Big Data
Certain people have been too busy spying on us to think about doing their jobs until now?
Nice!
Financial institutions in London could use "big data" technology to pinpoint malpractice by City traders in future, a panel advising the Bank of England has said. The Market Practitioner Panel (MPP) said existing methods of monitoring for illegal trading practices, such as "key word surveillance", were flawed and that …
Putting aside for a moment the fact that Big Data is just the buzz word / consulting revenue earner du jour, I do wonder how "predictive coding" (new one on me) is distinct from the big basket of analytic and data science techniques that have always hidden under the auspices of those horrid words "Big Data".
Since traders in particular are monitored up the wazoo already I can almost guarantee that every major bank has been mining that data for a good few years now. Whether its any better than state surveillance at spotting bad behaviour is another question entirely. :)
Its also worth noting that some of quantitative techniques that underlie the Big Data hypegasm have been being used on Market, Trading and Risk data and decisions for at least a decade - with decidedly mixed results.
100% agree. It does seem that a group of people who don't really understand what "Big Data" is have decided it's the solution because it's the latest buzz word and that somehow it'll magically pick out all the dodgy dealing.
It's the sort of idea Jen would have come up with. Or, perhaps my father-in-law:
"I've enabled AHCI", he says.
So I ask "Why?".
He replies "To help the IO subsystem".
I then have to ask "Do you know what an IO subsystem is?".
Silence...................
"...with decidedly mixed results."
Too much chaos for data to be meaningful, but they'll keep trying to sell it as a predictability, of course. At least some things are predictable.
Just... compare who are "friends" and who makes money most of the time. How many or how long can winning streaks be? Or... is beyond the threshold of "WTF were you thinking? If you keep that up, everyone will find out the game is rigged". That information doesn't seem to need to be so big to extract that conclusion.
I'll take it one step further... farther... father?
"However, firms do need to exercise some caution and accept that there will be some behaviours and trades that appear suspicious on the face of it but which are in fact perfectly legitimate."
Let's see.. it is, in fact, perfectly legitimate to take money+infomation=more money, so, yes please tell us you are excercising caution when you are trying to distinguish between profitability and profit. We'll believe you.
"Technology can be used to flag malpractice but there should be follow up procedures to ensure firms understand the context of traders' actions before taking any disciplinary action."
Let's see... the context of traders actions is to make money... mostly for themselves, but *sometimes through and for a 3rd, 4th, 5th... party, so please explain to us what/who these "follow-up procedures are for. We'll believe you.

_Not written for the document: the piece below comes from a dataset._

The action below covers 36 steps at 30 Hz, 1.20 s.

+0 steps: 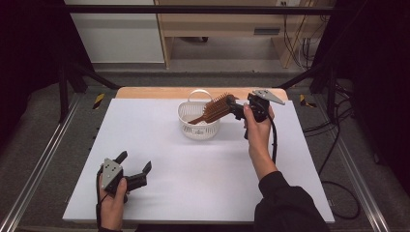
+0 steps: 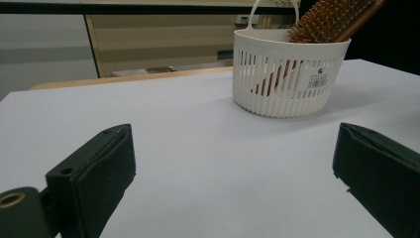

Help from GCHQ to snoop personal email, bug their cell phones for location and call history and/or content information? You can figure out insider trading is happening if a certain trader is always on the right side of trades in a given company, and his phone's GPS comes within 2 meters of the GPS of the phone of that company's CFO. Because you can, doesn't mean you should.
The article is titled "Weeding out crooked City traders". Assuming crooked traders will follow the rules is probably not very smart if you actually want to catch them. A bank can make a rule that people can't wear masks inside the bank, but bank robbers might choose not to follow it.
"With big data analytics, there is the temptation to use the technology to build up a precise profile of each individual traders' behaviour and practices. However, intrusions into individual privacy must be proportionate and necessary to comply with data protection laws."
Hold on. This is about what the traders are doing on the company's time, with the company's equipment, with the company/customer's money and on the company's salary. Why should there be an expectation of privacy? Surely their management is entitled to ask for a precise profile of behaviour and practices any time they like, or do they work on very different terms to the rest of us, and if so why?
by and large you are right - but there are some countries where legislation on an individuals right to privacy trumps those concerns. I dont know but I suspect that German is one of those countries. However in the UK you're pretty much under the panopticon (as you should be)
"All traders phones are monitored its a dismissal offence to use a non-company phone for trading business."
Even before GPS became public, a cellphone signal and the camera locked onto each trader were bound. Any attempt at buying a prepaid cell from the local five-n-dime was considered uncivilized... <tinfoil>
The mere thought of the day-trader trading in after hours sessions with his own cash means that person is by default dishonest... not just moonlighting?